Financement des soins de santé: cela fait longtemps que nous avons perdu le Nord !

Financement des soins de santé: cela fait longtemps que nous avons perdu le Nord !

19 janvier 2023

Commençons par les faits : il n'existe pas de système de soins de santé qui fonctionne parfaitement. Que l'on considère le modèle américain capitaliste extrême ou l'ancien modèle communiste soviétique (qui existe toujours en grande partie), la liste des défauts de ces deux modèles serait plus longue que la Bible. Pour le dire simplement, la bonne médecine américaine n'atteint qu'une minorité de la population, tandis que le communisme (soins médicaux théoriquement accessibles à tous) ne fournit en fait qu'une mauvaise médecine à tous. Et même les systèmes intermédiaires n'apportent pas de solution. On continue à frapper sur la même pierre dure avec un marteau en caoutchouc. L'approche de la crise des soins de santé doit être totalement différente. Pour y parvenir, nous devons toutefois commencer par reconnaître les causes des problèmes.

Entre les extrêmes des modèles américain et soviétique, plusieurs pays ont opté pour différents modèles "non extrêmes" dans le but (du moins le prétend-on) de rendre l'excellente médecine accessible à tous. Bien qu'il s'agisse d'un objectif très honorable, les actions appropriées pour l'atteindre font défaut. La raison ? Parce que les moyens financiers constituent la priorité absolue dans toute la discussion. Une excellente médecine pour tous, mais qui ne devrait rien coûter ! Depuis l'introduction du troc, puis de la monnaie, chacun sait que la qualité coûte de l'argent. Vous recevez une pomme pourrie gratuitement, mais vous devez payer pour une pomme fraîche. Et si vous ne disposez pas des ressources nécessaires, vous pouvez tout simplement oublier la pomme fraîche.

L’approche de la crise dans les soins de santé doit être totalement différente. Mais pour ce faire, nous devons reconnaître les problèmes et nous pencher sur les problèmes à l’origine de la situation actuelle.

Trois erreurs classiques reviennent toujours.

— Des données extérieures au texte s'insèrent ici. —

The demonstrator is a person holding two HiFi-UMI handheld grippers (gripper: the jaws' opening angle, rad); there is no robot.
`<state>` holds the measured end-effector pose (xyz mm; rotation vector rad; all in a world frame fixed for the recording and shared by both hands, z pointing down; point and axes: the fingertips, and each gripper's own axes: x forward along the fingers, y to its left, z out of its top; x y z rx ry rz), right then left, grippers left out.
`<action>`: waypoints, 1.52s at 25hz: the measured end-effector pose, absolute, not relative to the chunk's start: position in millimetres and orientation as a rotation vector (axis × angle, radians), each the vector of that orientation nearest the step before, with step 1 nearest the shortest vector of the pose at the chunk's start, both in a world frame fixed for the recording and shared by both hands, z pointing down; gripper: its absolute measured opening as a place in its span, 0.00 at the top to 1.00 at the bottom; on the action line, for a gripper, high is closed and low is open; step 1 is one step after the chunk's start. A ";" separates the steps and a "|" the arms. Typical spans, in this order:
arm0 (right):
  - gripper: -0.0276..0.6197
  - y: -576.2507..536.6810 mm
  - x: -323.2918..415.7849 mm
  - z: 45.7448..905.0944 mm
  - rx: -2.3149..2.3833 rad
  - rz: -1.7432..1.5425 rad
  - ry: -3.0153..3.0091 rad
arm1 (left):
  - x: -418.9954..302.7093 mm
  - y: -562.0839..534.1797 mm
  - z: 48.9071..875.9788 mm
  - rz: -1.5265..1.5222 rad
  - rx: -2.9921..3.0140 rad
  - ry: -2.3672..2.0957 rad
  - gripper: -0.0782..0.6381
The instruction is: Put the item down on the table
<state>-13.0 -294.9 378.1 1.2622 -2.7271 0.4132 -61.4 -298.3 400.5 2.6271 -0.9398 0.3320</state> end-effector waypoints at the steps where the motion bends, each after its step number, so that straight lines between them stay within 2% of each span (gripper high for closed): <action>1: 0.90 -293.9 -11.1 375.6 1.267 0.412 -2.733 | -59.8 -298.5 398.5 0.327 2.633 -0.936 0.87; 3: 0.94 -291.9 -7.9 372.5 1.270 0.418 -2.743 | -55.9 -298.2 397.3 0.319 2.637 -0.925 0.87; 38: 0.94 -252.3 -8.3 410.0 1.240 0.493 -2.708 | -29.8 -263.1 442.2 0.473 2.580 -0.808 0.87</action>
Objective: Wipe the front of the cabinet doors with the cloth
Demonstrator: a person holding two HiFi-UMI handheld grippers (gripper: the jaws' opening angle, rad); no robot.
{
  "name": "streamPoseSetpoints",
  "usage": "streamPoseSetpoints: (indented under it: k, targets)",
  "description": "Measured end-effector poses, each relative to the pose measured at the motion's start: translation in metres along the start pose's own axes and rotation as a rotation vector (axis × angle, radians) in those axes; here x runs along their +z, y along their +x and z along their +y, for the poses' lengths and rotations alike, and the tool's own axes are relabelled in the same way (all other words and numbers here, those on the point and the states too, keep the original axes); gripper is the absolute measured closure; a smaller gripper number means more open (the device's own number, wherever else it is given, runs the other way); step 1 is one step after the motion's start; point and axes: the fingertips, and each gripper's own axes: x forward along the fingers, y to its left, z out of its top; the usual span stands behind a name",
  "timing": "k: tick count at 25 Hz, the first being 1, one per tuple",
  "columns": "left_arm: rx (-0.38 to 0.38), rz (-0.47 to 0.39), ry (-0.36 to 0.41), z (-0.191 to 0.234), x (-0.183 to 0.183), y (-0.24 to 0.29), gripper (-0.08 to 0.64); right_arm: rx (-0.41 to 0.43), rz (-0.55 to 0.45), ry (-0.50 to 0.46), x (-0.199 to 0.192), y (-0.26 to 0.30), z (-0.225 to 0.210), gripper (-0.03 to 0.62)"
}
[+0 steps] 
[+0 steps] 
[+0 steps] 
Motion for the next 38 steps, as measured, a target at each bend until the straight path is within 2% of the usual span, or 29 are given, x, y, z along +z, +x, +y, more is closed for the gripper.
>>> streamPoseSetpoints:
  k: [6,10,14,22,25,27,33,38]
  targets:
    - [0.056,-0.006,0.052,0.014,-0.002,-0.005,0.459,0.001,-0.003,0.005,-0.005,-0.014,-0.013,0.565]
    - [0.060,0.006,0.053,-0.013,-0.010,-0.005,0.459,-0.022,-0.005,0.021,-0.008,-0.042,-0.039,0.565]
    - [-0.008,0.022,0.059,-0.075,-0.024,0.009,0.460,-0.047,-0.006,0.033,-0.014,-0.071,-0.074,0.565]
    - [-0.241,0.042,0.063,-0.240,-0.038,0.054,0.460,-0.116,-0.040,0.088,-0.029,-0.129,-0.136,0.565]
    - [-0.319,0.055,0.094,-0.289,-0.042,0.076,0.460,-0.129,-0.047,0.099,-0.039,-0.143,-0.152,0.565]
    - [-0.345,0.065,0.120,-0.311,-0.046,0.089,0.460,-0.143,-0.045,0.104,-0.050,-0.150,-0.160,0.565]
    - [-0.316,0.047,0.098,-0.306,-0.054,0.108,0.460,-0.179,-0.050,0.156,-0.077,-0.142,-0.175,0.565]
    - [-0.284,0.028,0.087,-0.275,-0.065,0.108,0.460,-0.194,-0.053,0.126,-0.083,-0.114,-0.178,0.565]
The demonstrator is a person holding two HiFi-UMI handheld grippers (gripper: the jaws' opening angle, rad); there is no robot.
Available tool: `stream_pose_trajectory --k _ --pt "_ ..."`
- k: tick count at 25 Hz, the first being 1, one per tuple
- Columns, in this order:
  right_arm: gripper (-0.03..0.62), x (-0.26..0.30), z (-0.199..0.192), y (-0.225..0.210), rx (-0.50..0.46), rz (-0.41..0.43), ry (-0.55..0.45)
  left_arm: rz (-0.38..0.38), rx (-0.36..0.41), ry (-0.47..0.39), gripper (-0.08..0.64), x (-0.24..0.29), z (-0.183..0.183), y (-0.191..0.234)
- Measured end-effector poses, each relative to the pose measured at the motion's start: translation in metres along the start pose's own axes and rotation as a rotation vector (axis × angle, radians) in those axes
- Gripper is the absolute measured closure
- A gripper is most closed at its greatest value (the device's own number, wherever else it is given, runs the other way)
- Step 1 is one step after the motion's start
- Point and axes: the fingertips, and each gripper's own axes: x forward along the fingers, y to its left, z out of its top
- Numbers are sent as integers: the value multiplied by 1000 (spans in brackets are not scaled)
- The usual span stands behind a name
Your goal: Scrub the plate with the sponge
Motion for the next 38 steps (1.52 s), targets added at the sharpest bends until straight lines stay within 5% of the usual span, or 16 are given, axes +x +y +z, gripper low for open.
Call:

1. Tous les aspects liés aux soins sont mis dans le même panier

Le financement d'un bâtiment et d'un équipement suit un modèle complètement différent (fiscal, technique) de celui du financement des revenus des infirmiers, des médecins et des services logistiques. Dans les modèles actuels de financement "non extrême" des soins de santé, et certainement dans le système belge, aucune distinction n'est faite entre ces différents éléments.

Le fait que l'un dépende de l'autre est clair : sans infirmiers, les médecins ne peuvent pas effectuer d'opérations, il n'y a pas besoin de bloc opératoire, ni de laboratoire, ni de personnel technique ou de nettoyage. Sans infirmiers, vous pouvez fermer l'hôpital immédiatement.

Mais cela vaut également pour les médecins, le personnel logistique ou les bâtiments dans lesquels ils travaillent. Et pourtant, ‘les institutions sont les personnes, pas les bâtiments’. Financer les bâtiments et les équipements sur le même modèle que le personnel n'est pas un bon mode de financement. Le bâtiment n'a pas besoin d'incitants pour rester en place, seulement d'entretien. Le personnel, par contre, en a besoin. Un fonctionnement sans incitants peut être acceptable dans une phase initiale. Mais si le personnel ne reçoit pas d'incitants, il cherchera très probablement un autre emploi ou sera relégué dans la catégorie du personnel démotivé au sein de l'institution. Et malheureusement, la démotivation reste la principale source de burn-out.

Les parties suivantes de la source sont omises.